Basically, the company’s claim was that I “overpaid my Florida account and underpaid my Massachusetts account”.

Not once did I receive an apology from them. Only the business day before court did they offer to do anything. Prior to that, they would not, on good faith, fix my credit reports. All this after having complained to the BBB, my state attorney general, etc.

I came to court with receipts from my bank showing payment had been made for over 1200 dollars for over a year, even into the current month! I also called Verizon beforehand, and did not mention this issue and simply asked them to send me a printout of payments received. They even had it listed as received! Still, they were unwilling to listen to me.

I spent a tremendous amount of time compiling paperwork, including the disputes filed with the credit bureaus and proof of debt collectors’ contact AFTER the lawsuit was filed.

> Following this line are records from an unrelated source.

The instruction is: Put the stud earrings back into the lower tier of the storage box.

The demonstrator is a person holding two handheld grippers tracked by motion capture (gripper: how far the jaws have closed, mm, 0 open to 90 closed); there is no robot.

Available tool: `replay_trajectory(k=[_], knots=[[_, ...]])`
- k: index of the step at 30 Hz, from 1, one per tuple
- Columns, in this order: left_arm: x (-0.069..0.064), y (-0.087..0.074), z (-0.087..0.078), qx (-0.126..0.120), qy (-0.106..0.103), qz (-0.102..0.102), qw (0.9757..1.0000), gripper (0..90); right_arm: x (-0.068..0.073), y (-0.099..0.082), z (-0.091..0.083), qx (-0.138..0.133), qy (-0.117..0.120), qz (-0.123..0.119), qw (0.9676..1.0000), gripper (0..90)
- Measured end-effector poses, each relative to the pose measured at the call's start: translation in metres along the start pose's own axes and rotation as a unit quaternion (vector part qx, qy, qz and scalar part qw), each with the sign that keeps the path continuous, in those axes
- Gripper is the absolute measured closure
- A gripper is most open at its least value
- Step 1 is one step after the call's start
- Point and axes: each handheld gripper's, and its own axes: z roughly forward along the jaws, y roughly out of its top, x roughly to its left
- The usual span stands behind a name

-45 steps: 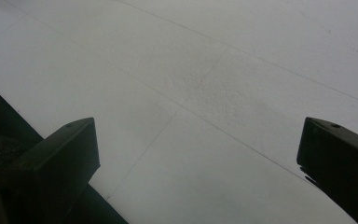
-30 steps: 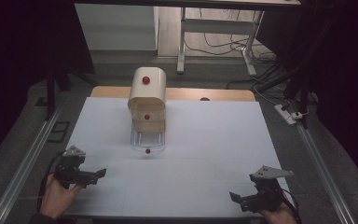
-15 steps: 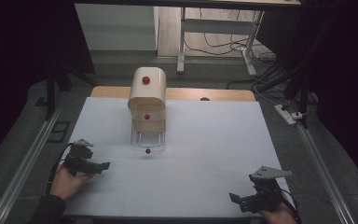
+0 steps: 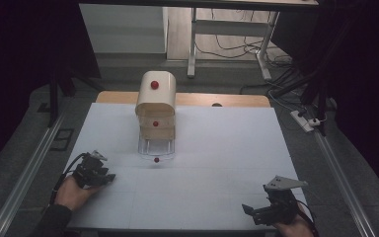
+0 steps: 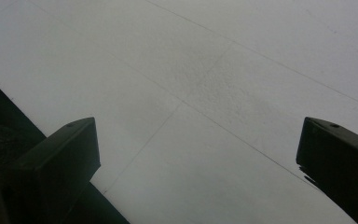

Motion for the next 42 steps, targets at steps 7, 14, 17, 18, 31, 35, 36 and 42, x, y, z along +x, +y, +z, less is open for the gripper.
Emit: replay_trajectory(k=[7, 14, 17, 18, 31, 35, 36, 42], knots=[[-0.002, 0.003, 0.0, 0.01, -0.007, -0.012, 0.9999, 85.6, 0.0, 0.0, 0.0, 0.002, -0.001, 0.0, 1.0, 0.0], [0.005, 0.002, -0.006, -0.025, -0.03, -0.041, 0.9984, 86.0, 0.0, 0.0, 0.0, 0.002, 0.0, -0.004, 1.0, 0.0], [0.007, 0.001, -0.012, -0.051, -0.036, -0.046, 0.997, 86.0, 0.0, 0.0, 0.0, 0.002, 0.002, -0.003, 1.0, 0.0], [0.008, 0.001, -0.014, -0.062, -0.041, -0.052, 0.9959, 86.0, 0.0, 0.0, 0.0, 0.002, 0.002, -0.004, 1.0, 0.0], [-0.006, 0.007, -0.034, -0.14, -0.075, -0.025, 0.9869, 85.9, 0.0, 0.0, 0.0, 0.002, 0.003, -0.004, 1.0, 0.0], [-0.012, 0.012, -0.039, -0.158, -0.081, -0.02, 0.984, 85.9, 0.0, 0.0, 0.0, 0.001, 0.004, -0.004, 1.0, 0.0], [-0.013, 0.013, -0.04, -0.161, -0.082, -0.018, 0.9833, 85.9, 0.0, 0.0, 0.0, 0.002, 0.004, -0.004, 1.0, 0.0], [-0.02, 0.02, -0.044, -0.179, -0.089, -0.011, 0.9797, 85.9, 0.0, 0.0, 0.0, 0.0, 0.006, -0.001, 1.0, 0.0]])
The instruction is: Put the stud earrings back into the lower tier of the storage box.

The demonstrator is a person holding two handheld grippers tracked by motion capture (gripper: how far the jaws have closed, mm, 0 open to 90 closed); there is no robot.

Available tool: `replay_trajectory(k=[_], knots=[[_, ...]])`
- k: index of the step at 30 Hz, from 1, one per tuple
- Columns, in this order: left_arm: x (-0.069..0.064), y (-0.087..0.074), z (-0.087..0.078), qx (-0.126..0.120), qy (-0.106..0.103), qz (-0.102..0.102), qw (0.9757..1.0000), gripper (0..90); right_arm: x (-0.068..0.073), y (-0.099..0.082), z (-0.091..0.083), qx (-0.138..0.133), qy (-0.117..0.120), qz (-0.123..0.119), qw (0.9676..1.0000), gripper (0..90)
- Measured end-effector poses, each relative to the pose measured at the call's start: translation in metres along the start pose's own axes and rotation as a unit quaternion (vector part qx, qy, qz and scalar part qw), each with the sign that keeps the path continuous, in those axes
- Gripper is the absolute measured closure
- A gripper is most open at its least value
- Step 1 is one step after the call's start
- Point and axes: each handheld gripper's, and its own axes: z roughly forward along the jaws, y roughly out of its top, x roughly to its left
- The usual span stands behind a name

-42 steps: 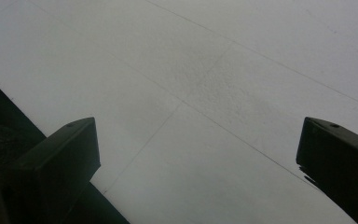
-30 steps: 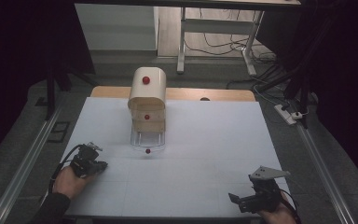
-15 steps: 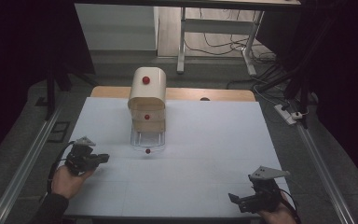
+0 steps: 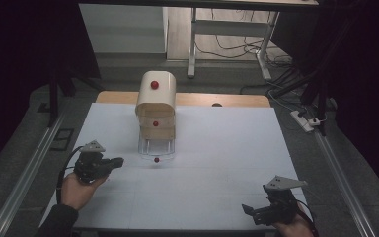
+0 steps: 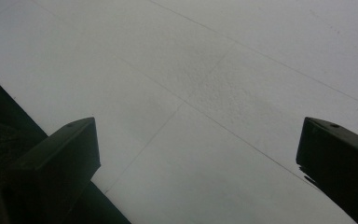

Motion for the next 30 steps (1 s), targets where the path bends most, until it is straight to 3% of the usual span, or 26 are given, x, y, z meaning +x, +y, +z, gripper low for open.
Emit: replay_trajectory(k=[12, 22, 30], knots=[[-0.012, 0.021, 0.008, -0.021, -0.006, 0.011, 0.9997, 85.8, 0.0, 0.0, 0.0, -0.001, 0.003, 0.0, 1.0, 0.0], [-0.021, 0.044, 0.033, -0.022, -0.009, 0.037, 0.999, 85.5, -0.001, 0.0, 0.0, -0.002, 0.004, -0.002, 1.0, 0.0], [-0.02, 0.056, 0.052, -0.019, -0.004, 0.037, 0.9991, 85.2, -0.001, 0.0, 0.0, -0.002, 0.004, -0.002, 1.0, 0.0]])
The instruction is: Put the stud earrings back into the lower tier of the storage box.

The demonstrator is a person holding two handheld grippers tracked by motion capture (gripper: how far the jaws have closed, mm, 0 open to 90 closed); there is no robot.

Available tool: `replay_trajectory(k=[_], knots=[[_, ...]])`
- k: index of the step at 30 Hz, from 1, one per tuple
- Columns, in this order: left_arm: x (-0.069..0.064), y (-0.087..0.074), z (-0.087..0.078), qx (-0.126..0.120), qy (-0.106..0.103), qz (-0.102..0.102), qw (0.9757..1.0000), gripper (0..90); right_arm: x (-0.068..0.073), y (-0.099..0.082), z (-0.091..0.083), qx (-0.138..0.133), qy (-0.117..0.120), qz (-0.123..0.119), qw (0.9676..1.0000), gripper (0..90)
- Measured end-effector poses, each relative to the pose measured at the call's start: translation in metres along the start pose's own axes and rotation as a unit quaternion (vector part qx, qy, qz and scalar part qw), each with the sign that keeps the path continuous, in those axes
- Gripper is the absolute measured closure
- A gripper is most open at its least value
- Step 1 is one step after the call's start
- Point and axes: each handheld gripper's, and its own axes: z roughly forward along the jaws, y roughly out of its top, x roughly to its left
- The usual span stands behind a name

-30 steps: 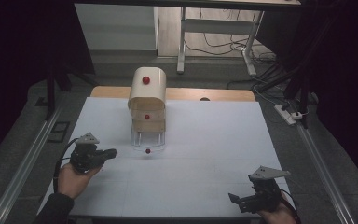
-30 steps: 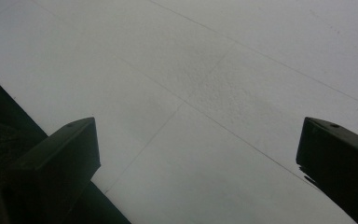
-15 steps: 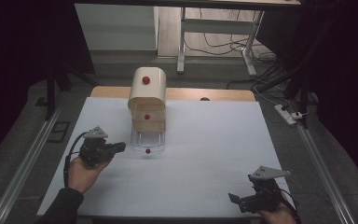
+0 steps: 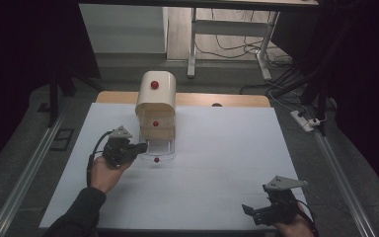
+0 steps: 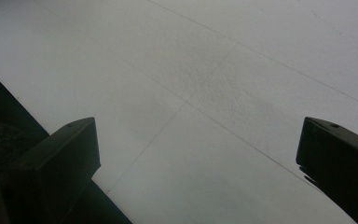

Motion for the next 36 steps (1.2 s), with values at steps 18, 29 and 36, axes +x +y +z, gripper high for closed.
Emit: replay_trajectory(k=[18, 29, 36], knots=[[0.012, -0.003, 0.021, 0.017, 0.021, 0.006, 0.9996, 68.3, 0.002, 0.0, 0.0, 0.003, -0.002, -0.01, 0.9999, 0.0], [0.012, -0.008, 0.002, 0.03, 0.026, 0.009, 0.9992, 37.5, 0.003, 0.0, -0.001, 0.003, -0.001, -0.014, 0.9999, 0.0], [0.02, -0.015, -0.018, 0.018, 0.003, -0.019, 0.9997, 21.3, 0.003, 0.0, -0.001, 0.002, -0.001, -0.014, 0.9999, 0.0]])
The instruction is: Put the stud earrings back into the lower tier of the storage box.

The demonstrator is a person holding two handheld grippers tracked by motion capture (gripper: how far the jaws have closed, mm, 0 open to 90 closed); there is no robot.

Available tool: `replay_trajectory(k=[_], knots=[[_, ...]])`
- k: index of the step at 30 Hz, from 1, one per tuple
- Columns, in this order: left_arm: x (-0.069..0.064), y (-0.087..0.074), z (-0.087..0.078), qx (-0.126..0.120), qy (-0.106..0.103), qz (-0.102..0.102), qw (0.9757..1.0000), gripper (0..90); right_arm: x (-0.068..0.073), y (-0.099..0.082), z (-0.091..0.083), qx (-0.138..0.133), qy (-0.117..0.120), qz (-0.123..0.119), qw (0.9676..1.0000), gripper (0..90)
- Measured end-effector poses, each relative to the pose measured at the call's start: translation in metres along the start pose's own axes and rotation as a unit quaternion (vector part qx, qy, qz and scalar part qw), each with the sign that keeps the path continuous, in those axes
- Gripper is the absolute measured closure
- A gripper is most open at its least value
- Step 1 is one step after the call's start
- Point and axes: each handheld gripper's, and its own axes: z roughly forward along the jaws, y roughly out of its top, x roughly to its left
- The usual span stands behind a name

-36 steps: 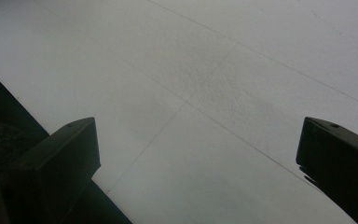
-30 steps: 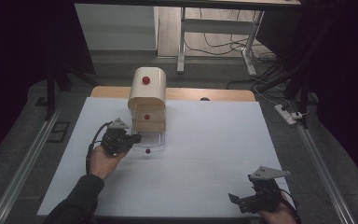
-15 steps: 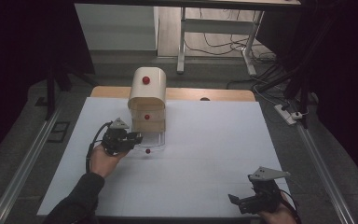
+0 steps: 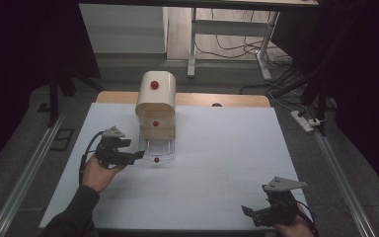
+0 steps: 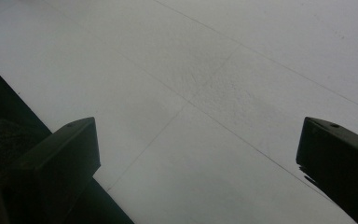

If anyone wants more detail, let me know. For now, I must sleep.

~ Poodleman

P.S.: I would strongly suggest exhausting all other avenues prior to filing a lawsuit. You cover your bases and build documentation for the case. Make sure that you get as much as possible in writing. Certified mail, email, complaints to official agencies, etc are all great items to have. When I went to court, I said, “your honor, I did beyond what could have been expected of any reasonable human in order to work this out with the defendant. I contacted them via every means that I could think of and it took the business day prior to this case to get any substantive response from them.” This helps regardless of what the matter entails. Keep your paperwork safe! I rented a safe deposit box for this purpose, as I was thinking of doing so anyway. If you are disorganized, keep a set of copies in another location, perhaps with a relative, so that you will always have your material with you.

Do not be afraid to sue if you are truly in the right. If you feel that you cannot achieve your goal after having done everything reasonable and then some, you have earned the right to escalate the matter. And with this escalation, there is a sense of finality, regardless of the outcome.

The lawsuit was surprisingly easy compared to the misery that I went through with Verizon prior to that point.

Their offer was to eat the court costs, zero out the account (really), to stop pursuing payment, and to notify the credit bureaus to delete the account. They never offered to accept responsibility, never apologized, never treated me with any respect, and never offered so much as to pay for my mailing costs for the letters that they claimed never to have received.